Academics on super pensions (like most middle and high income public sector workers) can luxuriate in progressive theorising about loose money policies but the rest of us who do not enjoy such security would feel much better with sound money management.
On second more critical reading. There are several extraordinarily sweeping statements made, as though obvious. Not to me,they are not.. The very idea of Exoge etc shock etc sounds like usa barmy military thinking, or American student wind up…
I Believe in the law of supply and demand..
BANK RATE
“future generations who will likely inherit a slightly smaller stock of productive capital than they otherwise would”….. When the Bank Rate is a tenth of one per cent (0.1%), like it is now, it could make it more difficult for future generations to inherit any new “productive capital”.
With an interest rate that low there is little incentive for anybody to save for the future rather than spend now. It’s as though the Bank of England has lost all faith in our future. As though the Bank feels that investment in future “productive capital” (eg: machinery) is pointless because we don’t have a future.
Ralph. Aren’t you confusing ‘capital’ as in – a sum of money in the bank – earning interest. And productive capital as in – capital goods which are things like machinery to make things, or productive capital as in – the ability of a bank to LEND money to enterprise in order that they can invest in – buy, e.g. machinery to make things.
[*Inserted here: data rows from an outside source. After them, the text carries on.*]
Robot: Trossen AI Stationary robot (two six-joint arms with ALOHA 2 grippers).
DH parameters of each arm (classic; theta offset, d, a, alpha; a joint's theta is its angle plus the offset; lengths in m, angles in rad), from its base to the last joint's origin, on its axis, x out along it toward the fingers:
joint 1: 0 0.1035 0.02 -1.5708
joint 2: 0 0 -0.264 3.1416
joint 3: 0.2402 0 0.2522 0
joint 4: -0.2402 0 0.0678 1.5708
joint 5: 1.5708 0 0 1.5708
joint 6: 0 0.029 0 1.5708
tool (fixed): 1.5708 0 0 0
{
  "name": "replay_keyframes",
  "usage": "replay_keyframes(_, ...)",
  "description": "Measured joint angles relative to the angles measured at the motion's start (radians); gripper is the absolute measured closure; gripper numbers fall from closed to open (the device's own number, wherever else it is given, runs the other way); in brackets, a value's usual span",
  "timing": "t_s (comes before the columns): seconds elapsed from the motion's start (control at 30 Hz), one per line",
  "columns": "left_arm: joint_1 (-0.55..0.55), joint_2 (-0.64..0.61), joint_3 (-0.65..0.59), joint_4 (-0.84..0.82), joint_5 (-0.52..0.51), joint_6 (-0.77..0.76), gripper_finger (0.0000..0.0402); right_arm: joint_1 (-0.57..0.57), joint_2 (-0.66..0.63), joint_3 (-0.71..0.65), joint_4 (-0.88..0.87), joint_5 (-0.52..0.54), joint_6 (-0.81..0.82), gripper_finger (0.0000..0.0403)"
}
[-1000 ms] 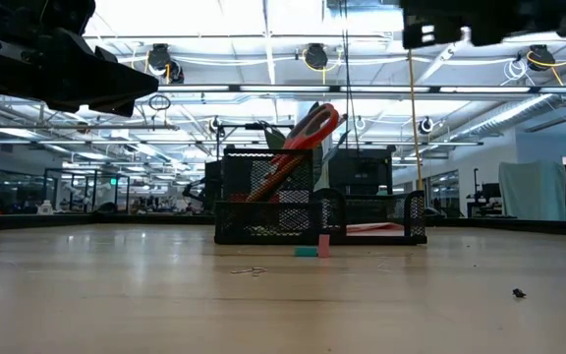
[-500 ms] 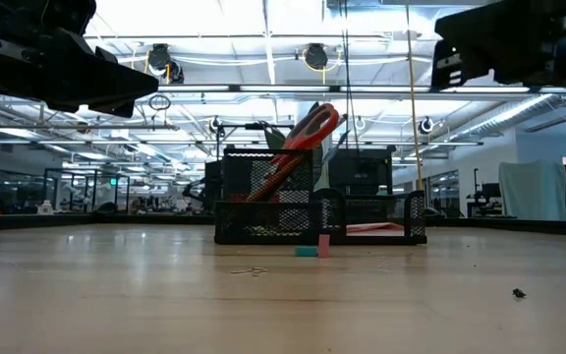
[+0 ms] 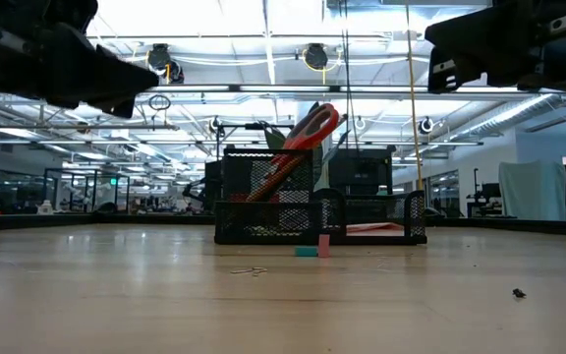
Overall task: Pick and place office supplies into organizer
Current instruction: Put the pink binder clip into the desk organizer
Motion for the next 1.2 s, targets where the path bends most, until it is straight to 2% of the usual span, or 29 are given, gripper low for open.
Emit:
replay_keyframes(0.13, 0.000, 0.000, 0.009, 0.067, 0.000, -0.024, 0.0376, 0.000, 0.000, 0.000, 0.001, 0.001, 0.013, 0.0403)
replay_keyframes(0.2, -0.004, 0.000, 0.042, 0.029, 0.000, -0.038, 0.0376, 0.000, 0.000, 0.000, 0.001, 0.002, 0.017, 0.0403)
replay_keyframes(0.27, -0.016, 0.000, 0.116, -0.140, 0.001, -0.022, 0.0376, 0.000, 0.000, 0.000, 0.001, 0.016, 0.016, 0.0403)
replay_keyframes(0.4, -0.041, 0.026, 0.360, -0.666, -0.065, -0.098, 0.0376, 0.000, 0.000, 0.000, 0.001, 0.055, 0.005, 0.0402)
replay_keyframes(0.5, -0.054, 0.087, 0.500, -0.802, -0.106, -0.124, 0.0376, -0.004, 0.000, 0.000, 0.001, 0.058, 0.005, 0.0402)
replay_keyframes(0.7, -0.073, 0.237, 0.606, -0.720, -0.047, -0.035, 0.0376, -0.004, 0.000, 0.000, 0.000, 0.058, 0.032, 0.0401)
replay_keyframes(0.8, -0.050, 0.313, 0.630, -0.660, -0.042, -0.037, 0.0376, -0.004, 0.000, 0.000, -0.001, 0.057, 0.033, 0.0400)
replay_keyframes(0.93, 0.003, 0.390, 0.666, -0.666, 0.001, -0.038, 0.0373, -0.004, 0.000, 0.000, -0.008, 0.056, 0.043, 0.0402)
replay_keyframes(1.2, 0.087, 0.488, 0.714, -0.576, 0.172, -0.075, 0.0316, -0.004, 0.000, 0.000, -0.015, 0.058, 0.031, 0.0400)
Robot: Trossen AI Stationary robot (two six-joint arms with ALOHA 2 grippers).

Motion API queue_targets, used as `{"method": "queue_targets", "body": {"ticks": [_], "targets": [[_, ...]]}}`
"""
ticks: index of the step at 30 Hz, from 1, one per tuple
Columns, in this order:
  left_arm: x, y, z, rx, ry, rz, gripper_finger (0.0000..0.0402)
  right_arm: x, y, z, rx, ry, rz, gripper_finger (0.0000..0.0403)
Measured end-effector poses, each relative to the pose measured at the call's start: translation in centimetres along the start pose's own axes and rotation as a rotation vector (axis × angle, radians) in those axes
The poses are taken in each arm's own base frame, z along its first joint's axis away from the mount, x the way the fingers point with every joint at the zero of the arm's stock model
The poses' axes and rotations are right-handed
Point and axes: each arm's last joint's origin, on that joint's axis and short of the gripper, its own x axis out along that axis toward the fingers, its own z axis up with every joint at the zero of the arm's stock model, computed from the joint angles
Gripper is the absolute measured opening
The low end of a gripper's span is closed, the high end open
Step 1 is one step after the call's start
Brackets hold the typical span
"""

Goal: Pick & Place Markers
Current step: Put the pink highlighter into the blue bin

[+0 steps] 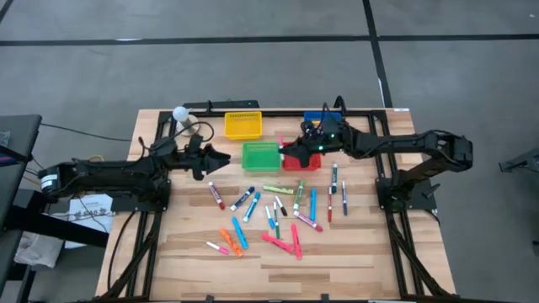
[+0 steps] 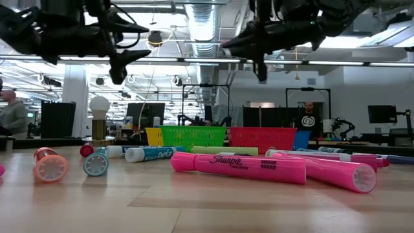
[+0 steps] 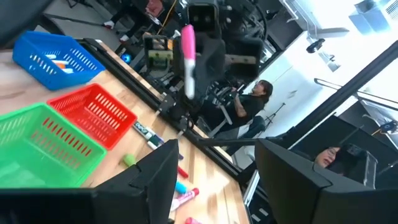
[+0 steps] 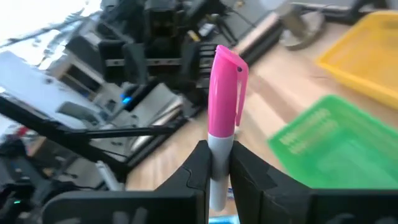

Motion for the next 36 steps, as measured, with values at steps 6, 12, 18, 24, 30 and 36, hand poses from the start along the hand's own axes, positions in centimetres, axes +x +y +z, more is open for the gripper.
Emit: {"method": "queue_targets", "body": {"ticks": [6,12,18,24,30,36], "targets": [[-1.3,0.5,-1.2,0.003,0.004,0.003,0.0210,-3.3,-0.8,1.4,-0.033,0.004,-0.107,0.0026],[-1.8,0.9,-2.0,0.000,0.010,0.009,0.0210,-7.0,-1.8,2.6,-0.058,0.000,-0.233,0.0031],[-1.8,0.9,-2.0,0.000,0.009,0.007,0.0210,-10.2,-3.0,3.0,-0.097,0.011,-0.387,0.0026],[-1.8,0.8,-2.0,0.001,0.007,0.006,0.0210,-11.8,-4.5,3.0,-0.117,0.043,-0.516,0.0034],[-1.8,0.8,-1.9,0.001,0.007,0.005,0.0210,-12.5,-5.3,2.7,-0.159,0.095,-0.612,0.0029],[-1.8,0.8,-1.9,0.001,0.007,0.005,0.0210,-12.7,-5.6,2.6,-0.218,0.117,-0.684,0.0035]]}}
I will risk being in a minority of one.
I believe Paul Sheard is talking sense. Saying the economy is in suspended animation, for instance, describes the situation. It was hardly in a perfect state before that. I think he is right about Q.E. NOT putting intolerable debt on future generations. Sounds to me like John Redwood saying he is not worried about money we owe to ourselves.
We will face rising unemployment and the last thing we need is more and more immigrants, of any kind, adding to the number.
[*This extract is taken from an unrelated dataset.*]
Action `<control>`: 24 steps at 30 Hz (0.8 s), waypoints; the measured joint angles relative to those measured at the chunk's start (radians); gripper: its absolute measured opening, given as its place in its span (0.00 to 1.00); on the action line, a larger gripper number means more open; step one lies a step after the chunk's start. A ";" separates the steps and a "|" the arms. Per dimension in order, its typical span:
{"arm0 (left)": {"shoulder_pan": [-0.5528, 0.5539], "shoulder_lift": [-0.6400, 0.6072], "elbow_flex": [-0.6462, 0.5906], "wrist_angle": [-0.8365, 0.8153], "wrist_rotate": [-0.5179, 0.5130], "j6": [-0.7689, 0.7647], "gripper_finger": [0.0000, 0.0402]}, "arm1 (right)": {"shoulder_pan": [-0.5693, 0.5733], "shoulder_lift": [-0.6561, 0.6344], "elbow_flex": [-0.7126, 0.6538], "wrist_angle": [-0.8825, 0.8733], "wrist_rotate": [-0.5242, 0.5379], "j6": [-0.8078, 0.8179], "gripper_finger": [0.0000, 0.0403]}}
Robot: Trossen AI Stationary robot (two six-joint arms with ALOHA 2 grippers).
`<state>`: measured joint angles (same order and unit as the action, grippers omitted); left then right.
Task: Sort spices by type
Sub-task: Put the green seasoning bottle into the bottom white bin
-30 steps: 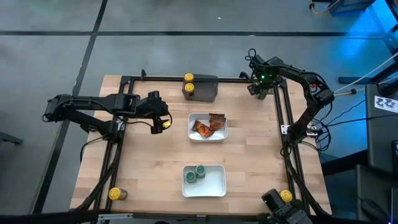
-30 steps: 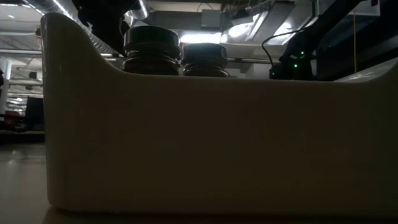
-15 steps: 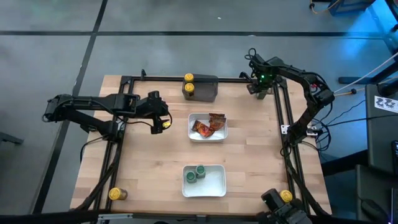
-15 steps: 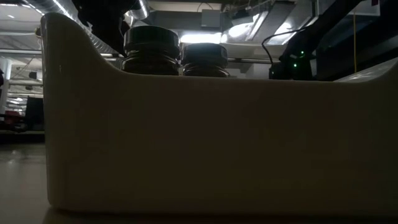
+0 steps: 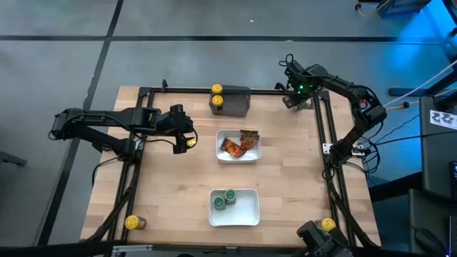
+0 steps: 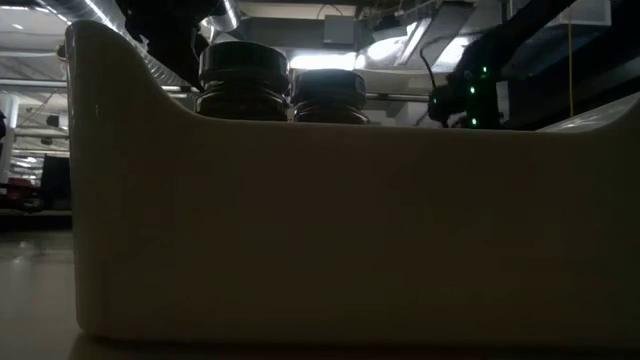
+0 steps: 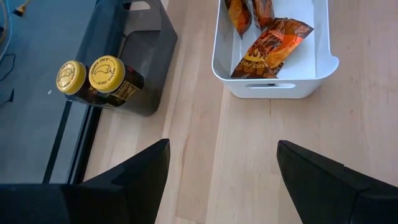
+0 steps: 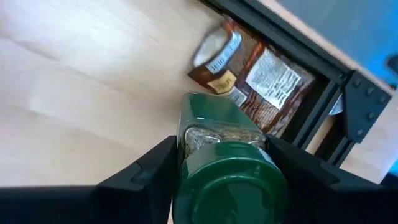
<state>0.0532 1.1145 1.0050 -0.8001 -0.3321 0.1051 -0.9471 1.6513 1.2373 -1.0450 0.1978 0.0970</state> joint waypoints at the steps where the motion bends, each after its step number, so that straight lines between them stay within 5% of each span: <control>1: 0.000 0.000 0.000 0.000 0.000 0.003 0.70 | 0.014 -0.010 0.013 -0.015 -0.001 -0.001 0.53; 9: 0.000 0.000 0.000 0.000 0.000 0.008 0.70 | 0.189 -0.121 0.099 -0.136 -0.007 0.004 0.53; 24: 0.000 0.000 0.000 0.004 0.000 -0.055 0.70 | 0.706 -0.265 0.190 -0.161 -0.019 0.069 0.53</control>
<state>0.0532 1.1145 1.0053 -0.7958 -0.3318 0.0497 -0.2412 1.3865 1.4277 -1.2060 0.1787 0.1661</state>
But ‘austerity’ is not the answer. Raising taxes, is entirely the wrong answer.
We need to get out of the stupid lock down ASAP then encourage productive enterprise, thus employing people in actually producing goods.
Don’t follow ALL the terminology of course, but let’s see what part 2 brings.
Don’t know much about endogenous or exodogenous, even though Gordon Brown had a go at it eons ago.
But I would ask if the author’s views cover the structured collapse of an “engineered” pandemic whereas I would term a “natural pandemic collapse” as just obeying the normal unruled of chaos.
Is this madman going to try to convince us that clocking up debts of £trillions is AOK, ha she forgotten that inflation will eventually lily return and interest rates will inevitably rise leading to situations where they are unserviceable even if they issue scads of negative interest instruments. ( I call that monetary confiscation)
Or have I got it all wrong and am merely a lapped out old Xenophobe?
I do not see how Austerity can ever be wrong. It may not be atractive or easy. But is it not better to live within your means. When you don’t do that, all sorts of excuses fudges and redefining can go on. All perfectly legalish, but if one redefines fundalmentals. ? Very interesting. I look forward to next episode.
Economic policy has not pursued full employment for some time. Nor has government policy pursued other fiscal goals other than raising funds to pay for benefits for largely unemployable immigrant communities in return for their votes.